A surprise could be where you see this “creditor-on-creditor violence” that has plagued the leveraged market seep into the investment grade space. With the pickup in M&A, companies could structure things to keep long-duration, low-dollar bonds outstanding while they re-lever their cap structures. The Warner Bros. Discovery transaction was an example of bondholders being negatively impacted by M&A, and markets aren’t pricing in more of that type of behavior.
Basma: Mine will sound boring given the markets we operate in. Loans have generally been an all-weather asset class. We’d be very comfortable generating a 5-6% return from coupon-clipping, less some detraction for credit losses, spread compression, and market value changes. I think 2026 could be a slightly lower-coupon year, but one with a lot of opportunity for credit selection and differentiation.
The surprises in credit markets are going to come from these idiosyncratic landmines to navigate. That’s a situation where I think our style works well, building a high-quality portfolio and using dislocations to act selectively.
Dorment: Jim stole my pick for healthcare, so I’ll talk about regional banks. They underperformed money-center banks meaningfully in 2025, and there are some attractive names that are well positioned for deposit and fixed-asset repricing. Loan growth is accelerating, and there’s credible M&A optionality as deregulation encourages further consolidation.
For surprises, I’ll give you two. First, disillusionment with AI data center capex eventually shifts the focus to companies that would benefit from AI inference “at the edge,” where requests are processed locally. And second, the biggest dominoes have yet to fall with regard to consolidation of Big Media.
Thomas: Jim, let me build on what you said about the Mag 7. My surprise pick is the rest of the S&P 500 outperforms the Mag 7 in 2026. These companies are engaging much more with debt markets than they historically have, and more capital is being committed to infrastructure than to share buybacks and returning cash to shareholders. That alone could weigh on relative performance.
But for my best idea within tech, networking is the real theme. As more GPUs and larger clusters are connected to deliver more intelligence, things like test-time compute (the extra time and processing power AI models use to refine answers) and more advanced reasoning models will require far more networking. That includes optical networking, which I believe will see a durable revival.
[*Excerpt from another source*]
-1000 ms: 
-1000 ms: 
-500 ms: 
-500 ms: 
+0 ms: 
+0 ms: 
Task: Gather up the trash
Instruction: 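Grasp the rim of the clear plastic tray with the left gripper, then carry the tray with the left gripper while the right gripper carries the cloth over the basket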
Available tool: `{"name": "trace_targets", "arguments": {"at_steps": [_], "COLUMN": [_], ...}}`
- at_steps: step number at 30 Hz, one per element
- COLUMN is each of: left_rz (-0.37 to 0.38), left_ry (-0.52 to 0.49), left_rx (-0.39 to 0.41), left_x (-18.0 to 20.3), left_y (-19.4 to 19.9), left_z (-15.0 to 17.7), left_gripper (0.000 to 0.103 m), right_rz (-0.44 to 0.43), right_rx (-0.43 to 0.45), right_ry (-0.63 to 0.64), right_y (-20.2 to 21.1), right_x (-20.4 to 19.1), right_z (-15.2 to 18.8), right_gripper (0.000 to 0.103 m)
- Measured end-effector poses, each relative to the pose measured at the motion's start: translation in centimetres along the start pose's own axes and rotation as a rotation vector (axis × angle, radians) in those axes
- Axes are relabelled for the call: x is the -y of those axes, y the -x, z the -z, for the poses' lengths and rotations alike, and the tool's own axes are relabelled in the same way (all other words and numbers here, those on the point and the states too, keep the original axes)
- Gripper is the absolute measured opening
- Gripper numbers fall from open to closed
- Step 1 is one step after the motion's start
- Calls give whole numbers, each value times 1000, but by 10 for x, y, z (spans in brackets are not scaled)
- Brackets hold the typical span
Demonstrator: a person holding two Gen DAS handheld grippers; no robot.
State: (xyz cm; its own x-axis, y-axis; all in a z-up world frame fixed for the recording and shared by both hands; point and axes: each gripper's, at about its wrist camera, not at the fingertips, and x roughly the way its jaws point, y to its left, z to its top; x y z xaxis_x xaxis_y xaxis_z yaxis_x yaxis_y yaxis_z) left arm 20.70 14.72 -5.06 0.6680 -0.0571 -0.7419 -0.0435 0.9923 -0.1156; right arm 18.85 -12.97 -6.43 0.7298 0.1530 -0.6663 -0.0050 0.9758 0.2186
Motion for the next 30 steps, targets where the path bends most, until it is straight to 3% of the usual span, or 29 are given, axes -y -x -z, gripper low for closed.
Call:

Stein: Barbara, your call last year on gold worked out pretty well. What are you seeing for 2026?
Reinhard: We’ve long-favored U.S. stocks over the rest of the world, but the emerging markets are looking more attractive to us. The move lower in the U.S. dollar has helped, and China is likely to stimulate its economy later this year. We also think Japan looks very interesting. Corporate reforms are continuing, buybacks are in full swing, and the new political leadership is likely to deliver a further fiscal push.
For a longshot, watch Europe. It was unloved by global investors for most of 2025 due to its sideways consolidation since last March. More fiscal easing by Germany, an improving credit impulse, and a rebound in earnings could all be catalysts for a meaningful rally.
Stein: Those are some interesting calls. For me, small caps stand out given where we are in the economic cycle. Interest rates seem fairly contained, and if the Fed gets a more dovish leadership tilt, that’s good for small cap stocks.
And my pick for a surprise is the unexpected scale of improvement in large language models. With so much money at stake and the reward for getting it right, today’s concerns around model hallucinations will be the hallucination itself. The disruption to industries and societal implications will be massive. 2026 is going to offer a front-row seat to history.
Thank you all for a thoughtful discussion. To our clients, we look forward to continuing these conversations with you as markets continue to evolve in 2026.